O Brasil caminha para uma crise de cuidado com idosos sem precedentes. Projeções do Ipea (Instituto de Pesquisa Econômica Aplicada) indicam que o número de idosos que precisarão de cuidados de longa duração deve saltar de 5,1 milhões para 17 milhões até 2050. Mantido o modelo atual, cerca de 1 milhão poderá ficar sem assistência, enquanto aproximadamente 2,3 milhões dependerão de cuidadores remunerados.
A transformação demográfica já está em curso. Para Alexandre Kalache, presidente do Centro Internacional de Longevidade Brasil (ILC-Brasil),
“O único grupo da população que continua crescendo desde os anos 2000 é o de pessoas com mais de 60 anos, sobretudo acima de 80.”
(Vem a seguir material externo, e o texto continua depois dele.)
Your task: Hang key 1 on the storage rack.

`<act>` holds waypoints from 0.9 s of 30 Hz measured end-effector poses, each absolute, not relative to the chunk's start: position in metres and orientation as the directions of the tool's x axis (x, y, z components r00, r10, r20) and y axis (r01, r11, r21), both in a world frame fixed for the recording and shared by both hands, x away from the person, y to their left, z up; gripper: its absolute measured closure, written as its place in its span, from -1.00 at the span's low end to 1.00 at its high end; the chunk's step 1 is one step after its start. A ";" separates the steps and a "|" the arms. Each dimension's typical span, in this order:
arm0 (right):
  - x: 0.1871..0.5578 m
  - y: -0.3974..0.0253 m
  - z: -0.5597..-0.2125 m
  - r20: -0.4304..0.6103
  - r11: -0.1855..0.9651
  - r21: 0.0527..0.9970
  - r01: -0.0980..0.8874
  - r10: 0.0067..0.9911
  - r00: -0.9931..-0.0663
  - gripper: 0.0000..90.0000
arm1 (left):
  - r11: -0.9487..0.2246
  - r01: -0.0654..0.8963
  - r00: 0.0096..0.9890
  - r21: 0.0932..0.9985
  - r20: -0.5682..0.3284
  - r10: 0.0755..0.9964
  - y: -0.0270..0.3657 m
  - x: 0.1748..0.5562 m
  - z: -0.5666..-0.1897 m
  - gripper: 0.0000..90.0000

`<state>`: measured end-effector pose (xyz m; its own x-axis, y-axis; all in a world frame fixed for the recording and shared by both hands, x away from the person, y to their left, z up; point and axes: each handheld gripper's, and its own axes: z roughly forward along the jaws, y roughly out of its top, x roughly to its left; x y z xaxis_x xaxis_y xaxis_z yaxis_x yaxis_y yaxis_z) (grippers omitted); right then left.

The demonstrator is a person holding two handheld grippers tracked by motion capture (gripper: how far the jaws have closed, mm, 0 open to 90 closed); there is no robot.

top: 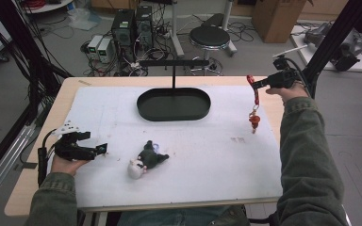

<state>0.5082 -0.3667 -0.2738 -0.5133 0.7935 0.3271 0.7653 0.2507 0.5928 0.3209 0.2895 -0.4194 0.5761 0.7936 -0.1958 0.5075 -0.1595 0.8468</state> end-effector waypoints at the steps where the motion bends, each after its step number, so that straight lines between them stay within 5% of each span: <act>1: 0.506 -0.369 -0.267 0.330 0.254 0.590 0.767 0.791 -0.516 0.66 | -0.158 0.508 0.576 0.847 -0.197 0.794 0.289 0.321 -0.419 -0.96; 27: 0.475 -0.356 -0.211 0.345 0.253 0.657 0.710 0.737 -0.582 0.66 | -0.146 0.504 0.576 0.851 -0.206 0.791 0.289 0.321 -0.418 -0.96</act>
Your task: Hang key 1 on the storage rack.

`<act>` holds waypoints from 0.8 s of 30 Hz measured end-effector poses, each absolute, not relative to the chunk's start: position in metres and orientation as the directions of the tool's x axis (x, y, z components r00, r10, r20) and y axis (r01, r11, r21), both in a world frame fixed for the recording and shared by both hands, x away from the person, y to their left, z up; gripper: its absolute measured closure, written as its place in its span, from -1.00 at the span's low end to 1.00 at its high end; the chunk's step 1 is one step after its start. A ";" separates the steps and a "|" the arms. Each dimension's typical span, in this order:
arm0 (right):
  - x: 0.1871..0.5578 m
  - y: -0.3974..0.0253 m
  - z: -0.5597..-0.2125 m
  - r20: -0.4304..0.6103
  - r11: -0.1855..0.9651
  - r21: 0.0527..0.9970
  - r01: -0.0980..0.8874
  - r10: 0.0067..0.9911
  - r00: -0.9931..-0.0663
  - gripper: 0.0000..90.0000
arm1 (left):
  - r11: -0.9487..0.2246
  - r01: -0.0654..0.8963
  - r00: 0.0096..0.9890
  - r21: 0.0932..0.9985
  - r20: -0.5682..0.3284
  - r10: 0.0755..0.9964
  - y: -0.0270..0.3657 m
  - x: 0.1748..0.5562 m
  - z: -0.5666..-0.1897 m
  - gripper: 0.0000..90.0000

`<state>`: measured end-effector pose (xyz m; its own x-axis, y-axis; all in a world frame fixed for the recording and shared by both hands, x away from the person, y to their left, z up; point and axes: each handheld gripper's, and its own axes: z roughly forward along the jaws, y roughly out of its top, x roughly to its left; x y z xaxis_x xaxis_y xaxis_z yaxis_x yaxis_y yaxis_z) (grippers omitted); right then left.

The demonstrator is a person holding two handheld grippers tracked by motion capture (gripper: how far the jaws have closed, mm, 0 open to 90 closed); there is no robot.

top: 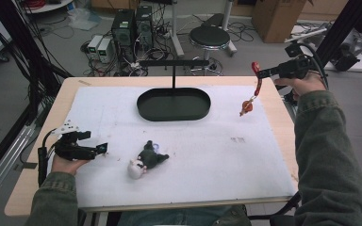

O modelo tradicional de cuidado — no qual filhos, irmãos e, na prática, quase sempre mulheres reorganizavam a própria rotina para assumir a função — começa a perder sustentação. A geração que hoje está na faixa dos 45 anos ou mais chegará à velhice em um Brasil com mais idosos, menos filhos e estruturas familiares menores.
Planejamento financeiro ignorado
A conta do cuidado ainda quase não aparece nos planos de aposentadoria, mas pode consumir parcela significativa da renda acumulada ao longo da vida. Especialistas defendem a criação de reserva financeira específica para cuidado a partir dos 50 anos como medida preventiva diante do cenário projetado.
Segundo Kalache, o Brasil está envelhecendo antes de ter condições estruturais para sustentar esse processo — uma combinação de pressão demográfica e despreparado planejamento público e privado que coloca a questão no centro do debate sobre longevidade no país.